* **ASSIGNMENT**:
Rewrite the full material exactly; no line may be skipped.

* **GIVEN INFORMATION**:
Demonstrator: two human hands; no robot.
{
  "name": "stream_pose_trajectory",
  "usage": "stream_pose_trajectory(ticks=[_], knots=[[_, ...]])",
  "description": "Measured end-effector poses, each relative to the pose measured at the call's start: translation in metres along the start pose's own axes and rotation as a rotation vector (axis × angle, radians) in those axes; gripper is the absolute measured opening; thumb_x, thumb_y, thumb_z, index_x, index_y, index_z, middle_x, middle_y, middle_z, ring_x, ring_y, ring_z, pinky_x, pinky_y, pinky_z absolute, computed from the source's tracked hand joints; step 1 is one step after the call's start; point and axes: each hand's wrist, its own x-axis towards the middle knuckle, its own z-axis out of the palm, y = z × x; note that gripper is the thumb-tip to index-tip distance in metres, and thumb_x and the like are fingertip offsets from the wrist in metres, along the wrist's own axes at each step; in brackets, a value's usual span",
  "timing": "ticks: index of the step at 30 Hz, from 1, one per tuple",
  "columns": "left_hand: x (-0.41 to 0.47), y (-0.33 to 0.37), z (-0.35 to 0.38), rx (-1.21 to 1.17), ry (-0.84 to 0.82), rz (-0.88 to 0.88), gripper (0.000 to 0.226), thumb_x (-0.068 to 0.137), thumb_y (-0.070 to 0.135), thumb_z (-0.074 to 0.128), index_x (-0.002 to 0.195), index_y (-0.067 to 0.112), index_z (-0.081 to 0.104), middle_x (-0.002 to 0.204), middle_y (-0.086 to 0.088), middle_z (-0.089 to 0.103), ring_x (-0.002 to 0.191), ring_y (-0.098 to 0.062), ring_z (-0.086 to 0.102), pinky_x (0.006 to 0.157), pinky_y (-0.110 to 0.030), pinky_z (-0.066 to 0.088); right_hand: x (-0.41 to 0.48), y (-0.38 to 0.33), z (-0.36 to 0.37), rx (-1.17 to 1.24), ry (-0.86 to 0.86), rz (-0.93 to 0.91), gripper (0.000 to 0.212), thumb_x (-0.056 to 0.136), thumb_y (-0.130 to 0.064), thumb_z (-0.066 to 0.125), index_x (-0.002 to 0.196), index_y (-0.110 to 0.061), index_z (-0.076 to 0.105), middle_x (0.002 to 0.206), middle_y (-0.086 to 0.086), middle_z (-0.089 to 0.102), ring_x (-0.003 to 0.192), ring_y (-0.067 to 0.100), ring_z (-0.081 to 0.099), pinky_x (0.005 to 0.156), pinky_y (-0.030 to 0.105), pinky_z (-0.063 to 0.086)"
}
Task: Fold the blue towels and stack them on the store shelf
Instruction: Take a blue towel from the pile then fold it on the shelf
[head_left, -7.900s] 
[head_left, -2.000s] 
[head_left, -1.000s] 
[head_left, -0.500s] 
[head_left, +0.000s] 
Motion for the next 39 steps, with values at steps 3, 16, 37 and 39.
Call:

* **SOLUTION FOR THIS TASK**:
Demonstrator: two human hands; no robot.
{
  "name": "stream_pose_trajectory",
  "usage": "stream_pose_trajectory(ticks=[_], knots=[[_, ...]])",
  "description": "Measured end-effector poses, each relative to the pose measured at the call's start: translation in metres along the start pose's own axes and rotation as a rotation vector (axis × angle, radians) in those axes; gripper is the absolute measured opening; thumb_x, thumb_y, thumb_z, index_x, index_y, index_z, middle_x, middle_y, middle_z, ring_x, ring_y, ring_z, pinky_x, pinky_y, pinky_z absolute, computed from the source's tracked hand joints; step 1 is one step after the call's start; point and axes: each hand's wrist, its own x-axis towards the middle knuckle, its own z-axis out of the palm, y = z × x; note that gripper is the thumb-tip to index-tip distance in metres, and thumb_x and the like are fingertip offsets from the wrist in metres, along the wrist's own axes at each step; in brackets, a value's usual span",
  "timing": "ticks: index of the step at 30 Hz, from 1, one per tuple",
  "columns": "left_hand: x (-0.41 to 0.47), y (-0.33 to 0.37), z (-0.35 to 0.38), rx (-1.21 to 1.17), ry (-0.84 to 0.82), rz (-0.88 to 0.88), gripper (0.000 to 0.226), thumb_x (-0.068 to 0.137), thumb_y (-0.070 to 0.135), thumb_z (-0.074 to 0.128), index_x (-0.002 to 0.195), index_y (-0.067 to 0.112), index_z (-0.081 to 0.104), middle_x (-0.002 to 0.204), middle_y (-0.086 to 0.088), middle_z (-0.089 to 0.103), ring_x (-0.002 to 0.191), ring_y (-0.098 to 0.062), ring_z (-0.086 to 0.102), pinky_x (0.006 to 0.157), pinky_y (-0.110 to 0.030), pinky_z (-0.066 to 0.088); right_hand: x (-0.41 to 0.48), y (-0.38 to 0.33), z (-0.36 to 0.37), rx (-1.17 to 1.24), ry (-0.86 to 0.86), rz (-0.93 to 0.91), gripper (0.000 to 0.212), thumb_x (-0.056 to 0.136), thumb_y (-0.130 to 0.064), thumb_z (-0.066 to 0.125), index_x (-0.002 to 0.196), index_y (-0.110 to 0.061), index_z (-0.076 to 0.105), middle_x (0.002 to 0.206), middle_y (-0.086 to 0.086), middle_z (-0.089 to 0.102), ring_x (-0.003 to 0.192), ring_y (-0.067 to 0.100), ring_z (-0.081 to 0.099), pinky_x (0.005 to 0.156), pinky_y (-0.030 to 0.105), pinky_z (-0.063 to 0.086)"
}
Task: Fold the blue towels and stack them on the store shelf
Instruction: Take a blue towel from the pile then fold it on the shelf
[head_left, -7.900s] 
[head_left, -2.000s] 
[head_left, -1.000s] 
[head_left, -0.500s] 
[head_left, +0.000s] 
Motion for the next 39 steps, with values at steps 3, 16, 37 and 39.
Call:

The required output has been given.